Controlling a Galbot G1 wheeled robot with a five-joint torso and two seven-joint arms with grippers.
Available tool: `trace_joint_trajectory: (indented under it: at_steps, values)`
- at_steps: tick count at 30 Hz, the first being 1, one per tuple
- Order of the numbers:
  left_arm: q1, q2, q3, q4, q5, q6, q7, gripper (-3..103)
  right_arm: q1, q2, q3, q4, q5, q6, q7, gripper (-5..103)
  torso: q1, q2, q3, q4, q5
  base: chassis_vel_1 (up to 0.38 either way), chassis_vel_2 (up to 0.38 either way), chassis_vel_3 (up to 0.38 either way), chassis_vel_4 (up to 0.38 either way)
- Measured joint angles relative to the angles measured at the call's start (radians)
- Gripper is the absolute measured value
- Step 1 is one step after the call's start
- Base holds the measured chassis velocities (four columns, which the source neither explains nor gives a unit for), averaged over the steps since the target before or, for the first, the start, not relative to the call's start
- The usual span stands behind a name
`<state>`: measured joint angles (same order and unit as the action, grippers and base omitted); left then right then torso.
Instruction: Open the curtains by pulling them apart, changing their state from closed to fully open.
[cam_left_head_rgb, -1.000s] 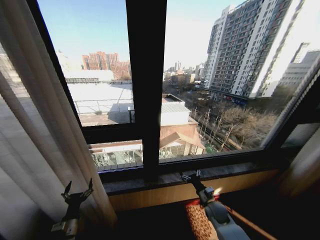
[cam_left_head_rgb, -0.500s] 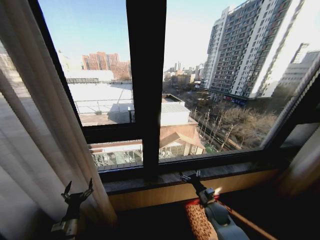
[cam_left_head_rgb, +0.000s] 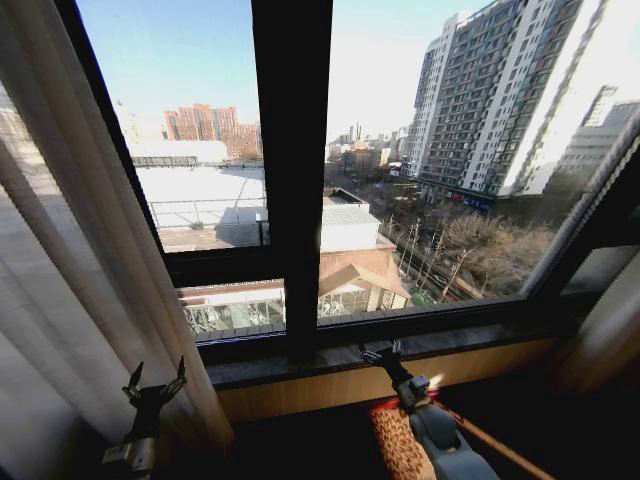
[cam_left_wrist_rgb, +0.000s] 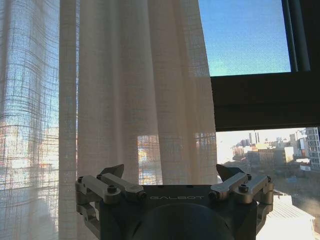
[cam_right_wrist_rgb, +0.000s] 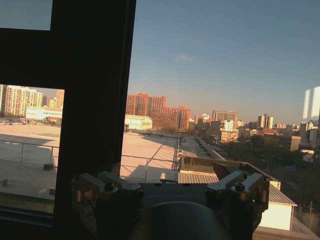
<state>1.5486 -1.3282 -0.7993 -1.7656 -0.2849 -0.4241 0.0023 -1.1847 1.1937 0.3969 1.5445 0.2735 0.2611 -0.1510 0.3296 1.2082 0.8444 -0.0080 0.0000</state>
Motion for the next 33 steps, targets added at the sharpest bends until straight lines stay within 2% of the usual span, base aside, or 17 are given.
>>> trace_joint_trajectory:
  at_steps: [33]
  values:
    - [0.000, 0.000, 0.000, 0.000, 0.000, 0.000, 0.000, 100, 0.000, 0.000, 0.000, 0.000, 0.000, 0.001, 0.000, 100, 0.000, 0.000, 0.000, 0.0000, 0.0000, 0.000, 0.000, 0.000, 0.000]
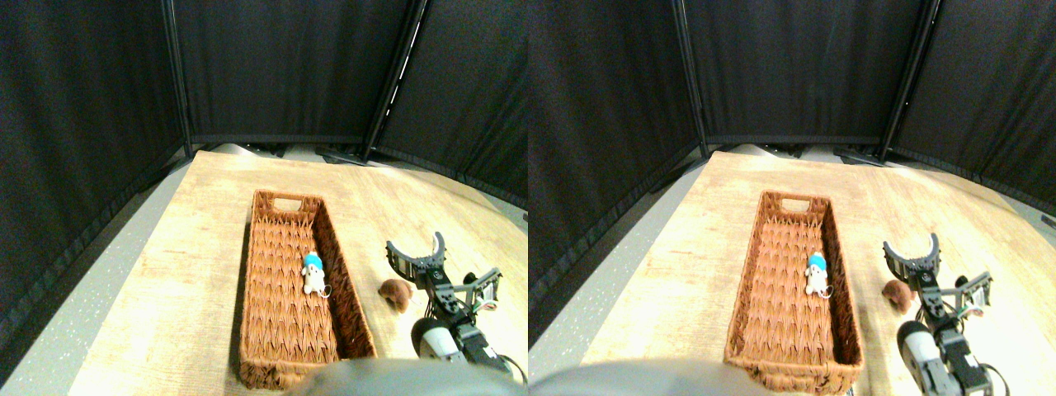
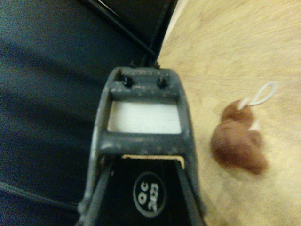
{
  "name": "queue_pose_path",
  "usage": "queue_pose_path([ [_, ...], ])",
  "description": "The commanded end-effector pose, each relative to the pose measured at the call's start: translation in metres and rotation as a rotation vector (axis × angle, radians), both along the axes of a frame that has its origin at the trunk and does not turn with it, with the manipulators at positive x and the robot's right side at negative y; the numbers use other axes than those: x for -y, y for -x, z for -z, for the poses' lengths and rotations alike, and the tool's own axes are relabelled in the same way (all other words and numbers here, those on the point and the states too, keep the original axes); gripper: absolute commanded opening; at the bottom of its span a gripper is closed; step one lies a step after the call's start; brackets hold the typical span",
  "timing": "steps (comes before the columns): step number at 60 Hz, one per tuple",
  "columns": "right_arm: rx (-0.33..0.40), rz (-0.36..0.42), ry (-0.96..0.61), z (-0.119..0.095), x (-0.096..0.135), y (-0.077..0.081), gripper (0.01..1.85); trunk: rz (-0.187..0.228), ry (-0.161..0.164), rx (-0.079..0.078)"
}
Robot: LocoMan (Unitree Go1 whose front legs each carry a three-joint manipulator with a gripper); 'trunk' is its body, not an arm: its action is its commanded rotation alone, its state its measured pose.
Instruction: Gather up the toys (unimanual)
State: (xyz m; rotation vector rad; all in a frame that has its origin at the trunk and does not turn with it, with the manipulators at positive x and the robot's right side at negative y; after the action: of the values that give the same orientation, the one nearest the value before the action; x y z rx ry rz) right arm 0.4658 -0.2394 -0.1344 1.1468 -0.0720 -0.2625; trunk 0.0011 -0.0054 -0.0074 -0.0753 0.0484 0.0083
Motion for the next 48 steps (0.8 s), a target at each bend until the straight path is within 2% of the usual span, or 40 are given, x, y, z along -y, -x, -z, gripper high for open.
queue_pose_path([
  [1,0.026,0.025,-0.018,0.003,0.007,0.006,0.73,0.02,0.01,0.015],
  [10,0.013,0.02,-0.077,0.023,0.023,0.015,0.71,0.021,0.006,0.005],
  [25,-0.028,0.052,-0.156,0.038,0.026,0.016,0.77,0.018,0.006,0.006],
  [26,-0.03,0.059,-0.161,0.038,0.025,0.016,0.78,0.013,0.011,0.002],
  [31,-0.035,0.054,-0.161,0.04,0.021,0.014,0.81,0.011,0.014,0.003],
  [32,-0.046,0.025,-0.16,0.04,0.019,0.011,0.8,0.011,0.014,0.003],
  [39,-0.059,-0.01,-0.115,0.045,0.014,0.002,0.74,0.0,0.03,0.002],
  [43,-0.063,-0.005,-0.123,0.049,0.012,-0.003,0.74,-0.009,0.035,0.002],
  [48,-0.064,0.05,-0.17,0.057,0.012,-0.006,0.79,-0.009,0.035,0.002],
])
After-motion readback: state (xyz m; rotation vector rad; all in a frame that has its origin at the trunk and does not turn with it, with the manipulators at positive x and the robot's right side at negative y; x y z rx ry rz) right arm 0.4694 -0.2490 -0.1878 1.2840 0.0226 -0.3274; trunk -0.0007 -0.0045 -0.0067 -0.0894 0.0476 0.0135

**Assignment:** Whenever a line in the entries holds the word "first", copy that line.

**Reply:**
- at_steps: tick count at 30 Hz, the first being 1, one per tuple
- Base holds the measured chassis velocities (four columns, which the source neither explains nor gives a unit for), averaged over the steps since the target before or, for the first, the start, not relative to the call's start

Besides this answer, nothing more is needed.